In ex-mayor’s fading shadow, Laval takes back $60 million in skimmed sums
Like a ghost who puts in appearances from time to time during the day, Gilles Vaillancourt is occasionally spotted enjoying a quick meal in the fast-food court at Carrefour Laval.
But even though current Laval mayor Stéphane Boyer admits he never actually ever met the former mayor, Vaillancourt’s lingering presence is proving to be something not easily exorcised.
Gilles Vaillancourt’s name was invoked repeatedly during a splashy press conference that officials with the City of Laval held at the interim city hall on Saint-Martin Blvd. late last month.
The purpose: to close the book on the legacy Vaillancourt left after he resigned from office in 2012, after nearly 40 years as mayor and as a city councillor before then.
Parti PRO got kickbacks
In the aftermath of evidence laid out by the Charbonneau Commission into public contracts corruption, the City of Laval filed a string of lawsuits against outside contractors over the past 10 years, to ultimately recover $60 million in funds which had been systematically overpaid.
It was a scheme that saw a percentage kicked back to Vaillancourt’s Parti PRO des Lavallois. The city undertook 18 civil cases, garnering 13 judgments in its favour. Cases still ongoing, if successful, would bring in an additional $20 million.
After serving part of a six-year jail sentence, Vaillancourt agreed to forfeit to the the city more than $7 million in savings from Swiss and Bermuda bank accounts, as well as his luxurious condo on Île Paton in the Rivière des Prairies off Chomedey, and the $36,000 annual retirement pension he would have received from the city.

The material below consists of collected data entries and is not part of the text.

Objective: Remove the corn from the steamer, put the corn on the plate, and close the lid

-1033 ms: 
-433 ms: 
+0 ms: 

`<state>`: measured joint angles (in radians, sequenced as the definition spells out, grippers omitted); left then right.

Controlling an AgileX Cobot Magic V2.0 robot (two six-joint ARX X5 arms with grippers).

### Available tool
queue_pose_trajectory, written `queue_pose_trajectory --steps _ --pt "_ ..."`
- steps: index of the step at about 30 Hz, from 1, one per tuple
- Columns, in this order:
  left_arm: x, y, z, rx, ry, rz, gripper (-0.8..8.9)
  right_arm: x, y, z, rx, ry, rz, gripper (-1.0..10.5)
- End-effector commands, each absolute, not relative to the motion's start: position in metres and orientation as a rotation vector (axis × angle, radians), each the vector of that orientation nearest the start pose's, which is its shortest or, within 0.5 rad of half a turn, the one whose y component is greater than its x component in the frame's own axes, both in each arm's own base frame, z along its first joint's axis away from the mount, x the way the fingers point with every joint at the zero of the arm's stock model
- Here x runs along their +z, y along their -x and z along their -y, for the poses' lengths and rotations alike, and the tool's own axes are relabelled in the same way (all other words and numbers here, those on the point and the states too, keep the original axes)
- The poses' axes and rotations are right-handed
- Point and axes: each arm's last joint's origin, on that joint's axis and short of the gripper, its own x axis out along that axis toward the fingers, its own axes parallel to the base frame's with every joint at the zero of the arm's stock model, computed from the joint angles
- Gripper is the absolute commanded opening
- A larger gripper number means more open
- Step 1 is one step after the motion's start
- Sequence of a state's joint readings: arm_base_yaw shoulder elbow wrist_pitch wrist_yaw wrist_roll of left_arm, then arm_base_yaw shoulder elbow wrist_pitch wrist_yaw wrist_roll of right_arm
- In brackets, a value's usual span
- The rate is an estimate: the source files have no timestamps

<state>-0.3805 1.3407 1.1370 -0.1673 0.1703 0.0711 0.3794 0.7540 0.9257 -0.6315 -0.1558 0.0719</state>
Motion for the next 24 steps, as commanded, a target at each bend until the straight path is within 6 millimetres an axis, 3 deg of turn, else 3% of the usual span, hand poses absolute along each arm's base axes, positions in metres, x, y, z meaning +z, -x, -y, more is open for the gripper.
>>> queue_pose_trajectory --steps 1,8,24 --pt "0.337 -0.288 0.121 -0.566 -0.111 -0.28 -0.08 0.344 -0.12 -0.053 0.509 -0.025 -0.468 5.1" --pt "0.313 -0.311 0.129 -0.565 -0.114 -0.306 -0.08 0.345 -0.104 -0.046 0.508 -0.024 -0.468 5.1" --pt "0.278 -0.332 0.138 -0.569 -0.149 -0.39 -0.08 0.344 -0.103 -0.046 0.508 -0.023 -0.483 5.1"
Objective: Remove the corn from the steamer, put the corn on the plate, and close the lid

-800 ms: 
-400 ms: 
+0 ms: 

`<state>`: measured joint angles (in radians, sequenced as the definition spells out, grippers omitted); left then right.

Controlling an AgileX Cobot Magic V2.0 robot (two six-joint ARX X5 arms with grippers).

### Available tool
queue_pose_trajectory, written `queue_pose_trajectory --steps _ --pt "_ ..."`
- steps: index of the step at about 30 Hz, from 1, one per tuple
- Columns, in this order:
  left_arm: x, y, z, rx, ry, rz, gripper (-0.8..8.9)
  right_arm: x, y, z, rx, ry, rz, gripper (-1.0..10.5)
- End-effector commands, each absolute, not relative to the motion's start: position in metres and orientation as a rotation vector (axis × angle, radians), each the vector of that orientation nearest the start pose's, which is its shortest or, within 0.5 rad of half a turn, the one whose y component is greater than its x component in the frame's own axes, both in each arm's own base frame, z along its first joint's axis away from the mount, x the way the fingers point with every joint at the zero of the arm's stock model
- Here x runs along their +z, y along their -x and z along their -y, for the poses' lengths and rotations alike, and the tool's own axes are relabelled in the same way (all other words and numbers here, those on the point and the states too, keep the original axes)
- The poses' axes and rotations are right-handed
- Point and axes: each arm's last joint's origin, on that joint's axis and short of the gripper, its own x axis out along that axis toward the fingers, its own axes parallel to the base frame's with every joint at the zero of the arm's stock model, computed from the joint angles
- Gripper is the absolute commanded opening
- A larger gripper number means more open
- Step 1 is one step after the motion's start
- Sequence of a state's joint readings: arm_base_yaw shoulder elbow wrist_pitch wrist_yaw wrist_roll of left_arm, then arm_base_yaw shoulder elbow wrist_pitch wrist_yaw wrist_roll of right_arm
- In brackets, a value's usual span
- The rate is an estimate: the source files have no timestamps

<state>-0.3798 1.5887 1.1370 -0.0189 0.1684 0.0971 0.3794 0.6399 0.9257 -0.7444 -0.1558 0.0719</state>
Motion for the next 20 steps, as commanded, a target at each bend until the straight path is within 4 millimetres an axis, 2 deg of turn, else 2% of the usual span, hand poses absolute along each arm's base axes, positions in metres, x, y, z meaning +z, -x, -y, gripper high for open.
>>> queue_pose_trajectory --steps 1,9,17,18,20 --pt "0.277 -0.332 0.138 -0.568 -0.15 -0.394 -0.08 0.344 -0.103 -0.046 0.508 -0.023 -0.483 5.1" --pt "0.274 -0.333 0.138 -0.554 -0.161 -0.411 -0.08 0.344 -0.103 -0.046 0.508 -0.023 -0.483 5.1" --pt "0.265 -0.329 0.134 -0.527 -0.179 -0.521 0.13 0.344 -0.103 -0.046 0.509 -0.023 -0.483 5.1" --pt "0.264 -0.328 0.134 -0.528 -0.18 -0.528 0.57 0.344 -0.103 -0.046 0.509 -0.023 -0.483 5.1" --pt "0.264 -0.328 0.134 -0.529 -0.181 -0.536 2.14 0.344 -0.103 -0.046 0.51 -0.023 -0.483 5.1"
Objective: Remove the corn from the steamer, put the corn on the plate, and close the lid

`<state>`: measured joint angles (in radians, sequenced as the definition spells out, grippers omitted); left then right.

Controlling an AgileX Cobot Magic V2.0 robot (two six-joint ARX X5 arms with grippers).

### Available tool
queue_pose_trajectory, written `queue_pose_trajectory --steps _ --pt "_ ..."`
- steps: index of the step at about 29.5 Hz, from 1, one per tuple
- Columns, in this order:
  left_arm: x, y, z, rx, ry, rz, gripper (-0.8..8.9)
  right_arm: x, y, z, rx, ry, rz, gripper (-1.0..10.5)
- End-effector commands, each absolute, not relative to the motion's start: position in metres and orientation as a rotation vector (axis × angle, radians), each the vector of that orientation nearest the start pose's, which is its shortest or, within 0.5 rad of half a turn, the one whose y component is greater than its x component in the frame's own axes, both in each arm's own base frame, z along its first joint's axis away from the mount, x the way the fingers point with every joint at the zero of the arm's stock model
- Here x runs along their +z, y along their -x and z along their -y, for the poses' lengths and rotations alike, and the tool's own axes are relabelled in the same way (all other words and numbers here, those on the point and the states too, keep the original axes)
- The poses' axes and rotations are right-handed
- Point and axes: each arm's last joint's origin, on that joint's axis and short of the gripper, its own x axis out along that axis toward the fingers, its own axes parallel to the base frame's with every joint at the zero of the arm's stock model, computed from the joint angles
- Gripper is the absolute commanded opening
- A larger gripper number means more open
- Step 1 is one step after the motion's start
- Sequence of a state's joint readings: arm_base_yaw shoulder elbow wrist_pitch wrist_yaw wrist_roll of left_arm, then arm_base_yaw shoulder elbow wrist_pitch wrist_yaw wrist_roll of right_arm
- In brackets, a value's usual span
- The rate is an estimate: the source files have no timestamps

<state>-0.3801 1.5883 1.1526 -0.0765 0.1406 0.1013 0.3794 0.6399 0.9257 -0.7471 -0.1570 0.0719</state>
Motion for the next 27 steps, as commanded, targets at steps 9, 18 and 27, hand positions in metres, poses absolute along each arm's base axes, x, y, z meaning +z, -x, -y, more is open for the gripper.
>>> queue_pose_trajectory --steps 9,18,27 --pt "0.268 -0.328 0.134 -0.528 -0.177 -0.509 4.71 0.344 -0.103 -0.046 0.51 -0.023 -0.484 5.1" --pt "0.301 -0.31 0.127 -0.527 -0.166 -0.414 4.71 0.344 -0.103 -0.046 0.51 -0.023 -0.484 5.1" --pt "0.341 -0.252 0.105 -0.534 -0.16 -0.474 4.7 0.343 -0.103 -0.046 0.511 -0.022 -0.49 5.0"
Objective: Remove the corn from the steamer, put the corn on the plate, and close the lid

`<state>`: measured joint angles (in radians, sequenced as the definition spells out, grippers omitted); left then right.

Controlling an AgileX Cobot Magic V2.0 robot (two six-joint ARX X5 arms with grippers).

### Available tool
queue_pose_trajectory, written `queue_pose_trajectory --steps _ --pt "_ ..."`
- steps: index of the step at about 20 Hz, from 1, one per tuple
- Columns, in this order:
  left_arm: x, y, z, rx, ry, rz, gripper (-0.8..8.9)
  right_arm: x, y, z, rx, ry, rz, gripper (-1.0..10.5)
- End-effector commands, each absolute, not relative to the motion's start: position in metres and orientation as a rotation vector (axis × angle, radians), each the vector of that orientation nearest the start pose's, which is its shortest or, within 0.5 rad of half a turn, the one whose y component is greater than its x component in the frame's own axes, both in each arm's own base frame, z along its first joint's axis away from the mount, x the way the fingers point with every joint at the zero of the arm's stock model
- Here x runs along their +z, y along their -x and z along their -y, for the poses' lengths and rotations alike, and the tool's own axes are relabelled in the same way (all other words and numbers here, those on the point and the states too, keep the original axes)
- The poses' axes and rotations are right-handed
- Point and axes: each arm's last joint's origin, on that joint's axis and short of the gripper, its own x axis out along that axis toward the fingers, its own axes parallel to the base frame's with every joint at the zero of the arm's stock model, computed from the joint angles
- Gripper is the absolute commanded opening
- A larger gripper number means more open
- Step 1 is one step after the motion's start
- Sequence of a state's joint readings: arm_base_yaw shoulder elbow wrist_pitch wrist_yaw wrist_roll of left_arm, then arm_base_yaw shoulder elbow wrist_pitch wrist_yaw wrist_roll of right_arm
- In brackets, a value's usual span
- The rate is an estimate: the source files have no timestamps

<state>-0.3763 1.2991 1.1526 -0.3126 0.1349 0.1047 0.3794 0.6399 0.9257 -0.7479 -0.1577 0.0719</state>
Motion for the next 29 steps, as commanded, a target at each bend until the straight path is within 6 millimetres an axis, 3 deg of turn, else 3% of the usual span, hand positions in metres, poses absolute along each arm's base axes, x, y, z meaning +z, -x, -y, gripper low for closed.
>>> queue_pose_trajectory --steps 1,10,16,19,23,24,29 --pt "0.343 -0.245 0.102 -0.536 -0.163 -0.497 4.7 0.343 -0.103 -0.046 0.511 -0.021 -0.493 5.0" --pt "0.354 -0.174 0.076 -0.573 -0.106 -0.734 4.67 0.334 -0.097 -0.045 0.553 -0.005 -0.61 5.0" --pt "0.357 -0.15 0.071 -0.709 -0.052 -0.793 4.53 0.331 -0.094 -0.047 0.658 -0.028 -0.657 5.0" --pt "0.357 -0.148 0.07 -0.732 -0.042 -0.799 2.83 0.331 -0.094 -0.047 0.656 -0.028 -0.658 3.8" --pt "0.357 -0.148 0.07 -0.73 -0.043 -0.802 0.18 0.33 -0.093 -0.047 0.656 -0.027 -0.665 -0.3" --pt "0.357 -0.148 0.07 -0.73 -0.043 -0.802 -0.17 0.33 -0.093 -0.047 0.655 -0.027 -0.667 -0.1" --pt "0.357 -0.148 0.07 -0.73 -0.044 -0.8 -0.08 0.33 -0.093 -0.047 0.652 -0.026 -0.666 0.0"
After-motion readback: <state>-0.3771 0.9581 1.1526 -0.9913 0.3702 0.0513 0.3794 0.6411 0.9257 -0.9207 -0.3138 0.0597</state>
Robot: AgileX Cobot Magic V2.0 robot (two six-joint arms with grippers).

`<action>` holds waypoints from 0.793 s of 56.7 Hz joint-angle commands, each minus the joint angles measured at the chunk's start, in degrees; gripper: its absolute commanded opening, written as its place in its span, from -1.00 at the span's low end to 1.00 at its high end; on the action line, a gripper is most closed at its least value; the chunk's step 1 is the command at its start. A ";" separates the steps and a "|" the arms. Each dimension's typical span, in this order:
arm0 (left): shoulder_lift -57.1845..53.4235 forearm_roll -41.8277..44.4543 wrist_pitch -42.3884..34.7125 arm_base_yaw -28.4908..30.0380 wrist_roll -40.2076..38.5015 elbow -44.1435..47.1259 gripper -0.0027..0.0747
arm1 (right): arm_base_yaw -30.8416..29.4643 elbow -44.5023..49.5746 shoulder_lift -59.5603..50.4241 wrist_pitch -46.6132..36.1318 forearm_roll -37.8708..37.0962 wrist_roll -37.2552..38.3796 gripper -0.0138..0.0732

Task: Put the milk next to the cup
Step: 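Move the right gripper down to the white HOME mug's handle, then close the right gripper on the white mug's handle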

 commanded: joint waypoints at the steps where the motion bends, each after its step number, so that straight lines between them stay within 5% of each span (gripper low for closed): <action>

As Boyer, 36, recounted to journalists, he was a university student living at home in Vimont with his parents in 2010, when former National Assembly member Vincent Auclair reported he had once been discreetly approached by Vaillancourt who offered an envelope of cash to be used in one of Auclair’s election campaigns.
A change of culture
Boyer insisted that the culture of corruption that reigned in Laval over the 23 years Vaillancourt was mayor has been broken. “Laval really started over from zero in 2013,” he told journalists, alluding to that year’s election when a virtually completely new slate of councillors came onto city council.
“It took time and we had to rebuild the administration, revise our way of doing things, our procedures in our by-laws,” he added. “But I think there was this renewal politically as well as administratively, which allowed us to say that the [old] system was done away with because all the players were changed.”
During a question-and-answer exchange, The Laval News pointed out that there remains a significant cluster of Laval residents who still speak admiringly of Vaillancourt, citing his accomplishments (the orange Metro line extension, the Cosmodôme, extensive residential, commercial and industrial development) while he was in office.
Vaillancourt/Trump comparison
“There’s people in Laval who admire Trump: what can I do about it?” Boyer replied somewhat sardonically, while noting that it cost the relatively small sum of $6 – $7 million in total for legal fees to recover the $60 million in stolen taxpayers’ dollars.
As for money that continues to come in (there are five more cases against former contractors pending), the City of Laval created a special fund in 2017 (the Fonds Place-du-Souvenir), which provides targeted financial support for youths from Laval up to age 17, who are regarded as being “at-risk.”
Some of the clawed-back funds also go towards purchasing green and forested areas of Laval for permanent conservation, as well as for making cash payments for goods and services in order to avoid adding to the City of Laval’s debts.
Opposition reaction
One of the City of Laval’s two opposition parties, Action Laval, isn’t altogether happy with how the city is spending the recuperated money. They believe it would have been better spent on tax relief.
“This year we got an increase of 4.8 per cent in our municipal taxes, and that’s unacceptable,” said Action Laval city councillor for Saint-Vincent-de-Paul Paolo Galati. “Especially with the fact that we just recuperated all this money, it could have been a way to balance the budget.”